_Work to be completed_
Write the listing below again, word for word.

_Provided records_
^^^^^^^^^^^^^^^^

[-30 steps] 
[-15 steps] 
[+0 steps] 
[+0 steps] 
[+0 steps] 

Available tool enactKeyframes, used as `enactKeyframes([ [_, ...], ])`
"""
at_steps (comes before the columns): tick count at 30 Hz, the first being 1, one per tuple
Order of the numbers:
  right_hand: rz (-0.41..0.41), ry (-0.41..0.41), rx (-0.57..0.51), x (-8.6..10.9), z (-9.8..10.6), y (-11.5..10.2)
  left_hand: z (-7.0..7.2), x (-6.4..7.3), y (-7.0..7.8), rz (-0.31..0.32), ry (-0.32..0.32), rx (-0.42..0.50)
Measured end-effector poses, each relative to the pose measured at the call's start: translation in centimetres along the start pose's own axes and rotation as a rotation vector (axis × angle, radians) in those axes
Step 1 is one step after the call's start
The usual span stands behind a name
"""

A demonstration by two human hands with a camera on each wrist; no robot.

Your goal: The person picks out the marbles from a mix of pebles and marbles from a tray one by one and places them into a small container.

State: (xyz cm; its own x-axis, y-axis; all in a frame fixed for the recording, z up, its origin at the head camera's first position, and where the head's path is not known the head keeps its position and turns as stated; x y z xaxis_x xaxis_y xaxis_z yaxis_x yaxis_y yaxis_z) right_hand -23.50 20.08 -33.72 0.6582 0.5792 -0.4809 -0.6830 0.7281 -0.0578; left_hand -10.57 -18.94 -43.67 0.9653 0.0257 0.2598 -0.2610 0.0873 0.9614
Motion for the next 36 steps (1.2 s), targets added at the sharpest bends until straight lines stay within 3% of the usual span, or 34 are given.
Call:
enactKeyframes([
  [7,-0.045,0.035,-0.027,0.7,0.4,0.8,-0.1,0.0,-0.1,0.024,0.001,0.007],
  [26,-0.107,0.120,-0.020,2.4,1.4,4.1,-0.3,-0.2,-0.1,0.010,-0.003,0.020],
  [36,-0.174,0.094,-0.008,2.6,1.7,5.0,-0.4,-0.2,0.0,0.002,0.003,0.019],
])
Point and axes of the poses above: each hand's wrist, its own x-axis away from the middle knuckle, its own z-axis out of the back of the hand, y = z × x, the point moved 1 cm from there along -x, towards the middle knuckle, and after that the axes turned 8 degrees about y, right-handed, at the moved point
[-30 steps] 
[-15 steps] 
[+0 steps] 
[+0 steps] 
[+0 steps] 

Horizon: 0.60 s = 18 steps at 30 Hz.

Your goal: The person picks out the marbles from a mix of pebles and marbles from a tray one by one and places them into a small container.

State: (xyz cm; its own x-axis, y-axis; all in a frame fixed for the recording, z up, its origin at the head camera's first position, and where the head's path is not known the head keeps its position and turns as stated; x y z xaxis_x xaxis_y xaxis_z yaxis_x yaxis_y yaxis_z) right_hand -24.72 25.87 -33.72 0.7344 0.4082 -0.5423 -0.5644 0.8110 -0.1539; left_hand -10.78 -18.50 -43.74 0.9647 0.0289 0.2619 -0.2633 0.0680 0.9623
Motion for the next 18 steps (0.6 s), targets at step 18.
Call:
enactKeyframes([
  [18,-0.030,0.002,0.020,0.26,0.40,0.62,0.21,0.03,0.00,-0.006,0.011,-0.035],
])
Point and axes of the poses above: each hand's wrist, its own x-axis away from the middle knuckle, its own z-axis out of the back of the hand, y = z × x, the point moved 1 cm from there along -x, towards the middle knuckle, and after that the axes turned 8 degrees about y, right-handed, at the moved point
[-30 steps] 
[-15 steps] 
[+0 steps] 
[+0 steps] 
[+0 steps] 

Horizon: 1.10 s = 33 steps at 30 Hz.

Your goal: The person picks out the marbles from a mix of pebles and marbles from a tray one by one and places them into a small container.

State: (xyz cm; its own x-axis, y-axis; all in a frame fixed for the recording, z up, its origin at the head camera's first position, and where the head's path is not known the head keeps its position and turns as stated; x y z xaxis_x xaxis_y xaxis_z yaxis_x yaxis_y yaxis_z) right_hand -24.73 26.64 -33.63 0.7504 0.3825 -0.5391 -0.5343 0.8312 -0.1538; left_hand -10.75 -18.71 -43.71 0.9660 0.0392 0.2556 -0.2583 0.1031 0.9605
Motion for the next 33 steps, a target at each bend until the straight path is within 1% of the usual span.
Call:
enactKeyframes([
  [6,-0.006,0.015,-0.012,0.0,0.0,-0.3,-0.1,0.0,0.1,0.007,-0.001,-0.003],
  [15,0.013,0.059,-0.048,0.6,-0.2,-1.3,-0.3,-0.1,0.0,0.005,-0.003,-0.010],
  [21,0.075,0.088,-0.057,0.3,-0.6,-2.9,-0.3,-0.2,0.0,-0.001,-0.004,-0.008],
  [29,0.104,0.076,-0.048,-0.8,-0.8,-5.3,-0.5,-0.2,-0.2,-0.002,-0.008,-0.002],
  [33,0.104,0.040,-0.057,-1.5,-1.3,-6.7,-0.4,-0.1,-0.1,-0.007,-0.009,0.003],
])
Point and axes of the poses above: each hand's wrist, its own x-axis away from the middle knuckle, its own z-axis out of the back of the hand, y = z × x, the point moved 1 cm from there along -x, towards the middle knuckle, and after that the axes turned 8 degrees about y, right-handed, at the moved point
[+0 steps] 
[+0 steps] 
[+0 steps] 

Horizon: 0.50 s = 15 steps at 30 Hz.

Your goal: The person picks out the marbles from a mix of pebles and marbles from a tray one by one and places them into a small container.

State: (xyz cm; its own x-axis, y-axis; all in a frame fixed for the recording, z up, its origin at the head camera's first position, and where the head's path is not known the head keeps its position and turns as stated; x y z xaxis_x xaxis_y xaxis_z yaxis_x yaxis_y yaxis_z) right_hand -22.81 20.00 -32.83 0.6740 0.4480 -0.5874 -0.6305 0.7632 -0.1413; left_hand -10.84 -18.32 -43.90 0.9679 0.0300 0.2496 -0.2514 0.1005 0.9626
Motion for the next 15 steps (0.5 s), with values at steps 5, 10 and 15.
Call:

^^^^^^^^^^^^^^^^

_Finished task_
[-30 steps] 
[-15 steps] 
[+0 steps] 
[+0 steps] 
[+0 steps] 

Available tool enactKeyframes, used as `enactKeyframes([ [_, ...], ])`
"""
at_steps (comes before the columns): tick count at 30 Hz, the first being 1, one per tuple
Order of the numbers:
  right_hand: rz (-0.41..0.41), ry (-0.41..0.41), rx (-0.57..0.51), x (-8.6..10.9), z (-9.8..10.6), y (-11.5..10.2)
  left_hand: z (-7.0..7.2), x (-6.4..7.3), y (-7.0..7.8), rz (-0.31..0.32), ry (-0.32..0.32), rx (-0.42..0.50)
Measured end-effector poses, each relative to the pose measured at the call's start: translation in centimetres along the start pose's own axes and rotation as a rotation vector (axis × angle, radians) in those axes
Step 1 is one step after the call's start
The usual span stands behind a name
"""

A demonstration by two human hands with a camera on each wrist; no robot.

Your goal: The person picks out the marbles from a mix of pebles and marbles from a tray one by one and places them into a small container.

State: (xyz cm; its own x-axis, y-axis; all in a frame fixed for the recording, z up, its origin at the head camera's first position, and where the head's path is not known the head keeps its position and turns as stated; x y z xaxis_x xaxis_y xaxis_z yaxis_x yaxis_y yaxis_z) right_hand -23.50 20.08 -33.72 0.6582 0.5792 -0.4809 -0.6830 0.7281 -0.0578; left_hand -10.57 -18.94 -43.67 0.9653 0.0257 0.2598 -0.2610 0.0873 0.9614
Motion for the next 36 steps (1.2 s), targets added at the sharpest bends until straight lines stay within 3% of the usual span, or 34 are given.
Call:
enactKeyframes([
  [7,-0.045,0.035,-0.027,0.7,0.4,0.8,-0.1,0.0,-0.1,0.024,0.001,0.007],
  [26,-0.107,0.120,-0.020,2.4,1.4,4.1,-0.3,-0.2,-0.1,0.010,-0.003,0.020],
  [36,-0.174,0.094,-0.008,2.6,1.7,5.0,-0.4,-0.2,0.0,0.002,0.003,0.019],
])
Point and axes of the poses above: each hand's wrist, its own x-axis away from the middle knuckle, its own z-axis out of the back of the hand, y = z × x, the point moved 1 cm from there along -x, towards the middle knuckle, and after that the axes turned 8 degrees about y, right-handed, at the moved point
[-30 steps] 
[-15 steps] 
[+0 steps] 
[+0 steps] 
[+0 steps] 

Horizon: 0.60 s = 18 steps at 30 Hz.

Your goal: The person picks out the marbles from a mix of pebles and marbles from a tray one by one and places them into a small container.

State: (xyz cm; its own x-axis, y-axis; all in a frame fixed for the recording, z up, its origin at the head camera's first position, and where the head's path is not known the head keeps its position and turns as stated; x y z xaxis_x xaxis_y xaxis_z yaxis_x yaxis_y yaxis_z) right_hand -24.72 25.87 -33.72 0.7344 0.4082 -0.5423 -0.5644 0.8110 -0.1539; left_hand -10.78 -18.50 -43.74 0.9647 0.0289 0.2619 -0.2633 0.0680 0.9623
Motion for the next 18 steps (0.6 s), targets at step 18.
Call:
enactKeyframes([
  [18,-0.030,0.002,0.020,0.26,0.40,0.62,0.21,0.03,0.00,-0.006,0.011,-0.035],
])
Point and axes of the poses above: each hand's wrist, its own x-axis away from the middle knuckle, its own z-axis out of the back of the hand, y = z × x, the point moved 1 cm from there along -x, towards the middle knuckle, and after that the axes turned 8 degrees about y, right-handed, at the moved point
[-30 steps] 
[-15 steps] 
[+0 steps] 
[+0 steps] 
[+0 steps] 

Horizon: 1.10 s = 33 steps at 30 Hz.

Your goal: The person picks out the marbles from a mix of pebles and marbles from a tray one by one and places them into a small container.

State: (xyz cm; its own x-axis, y-axis; all in a frame fixed for the recording, z up, its origin at the head camera's first position, and where the head's path is not known the head keeps its position and turns as stated; x y z xaxis_x xaxis_y xaxis_z yaxis_x yaxis_y yaxis_z) right_hand -24.73 26.64 -33.63 0.7504 0.3825 -0.5391 -0.5343 0.8312 -0.1538; left_hand -10.75 -18.71 -43.71 0.9660 0.0392 0.2556 -0.2583 0.1031 0.9605
Motion for the next 33 steps, a target at each bend until the straight path is within 1% of the usual span.
Call:
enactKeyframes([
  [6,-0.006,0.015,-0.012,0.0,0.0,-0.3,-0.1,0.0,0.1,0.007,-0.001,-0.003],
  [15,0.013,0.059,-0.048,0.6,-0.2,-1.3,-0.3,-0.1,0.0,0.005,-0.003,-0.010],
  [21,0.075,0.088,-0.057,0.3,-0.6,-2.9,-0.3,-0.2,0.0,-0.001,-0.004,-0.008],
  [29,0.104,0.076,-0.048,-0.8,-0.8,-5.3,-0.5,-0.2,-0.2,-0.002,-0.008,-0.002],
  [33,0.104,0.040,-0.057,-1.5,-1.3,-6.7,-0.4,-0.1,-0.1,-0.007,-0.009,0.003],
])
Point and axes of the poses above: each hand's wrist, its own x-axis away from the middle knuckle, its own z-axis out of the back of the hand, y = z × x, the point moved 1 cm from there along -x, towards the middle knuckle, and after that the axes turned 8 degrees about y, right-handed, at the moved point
[+0 steps] 
[+0 steps] 
[+0 steps] 

Horizon: 0.50 s = 15 steps at 30 Hz.

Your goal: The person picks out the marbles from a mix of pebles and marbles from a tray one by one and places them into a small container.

State: (xyz cm; its own x-axis, y-axis; all in a frame fixed for the recording, z up, its origin at the head camera's first position, and where the head's path is not known the head keeps its position and turns as stated; x y z xaxis_x xaxis_y xaxis_z yaxis_x yaxis_y yaxis_z) right_hand -22.81 20.00 -32.83 0.6740 0.4480 -0.5874 -0.6305 0.7632 -0.1413; left_hand -10.84 -18.32 -43.90 0.9679 0.0300 0.2496 -0.2514 0.1005 0.9626
Motion for the next 15 steps (0.5 s), with values at steps 5, 10 and 15.
Call:

No further response is needed.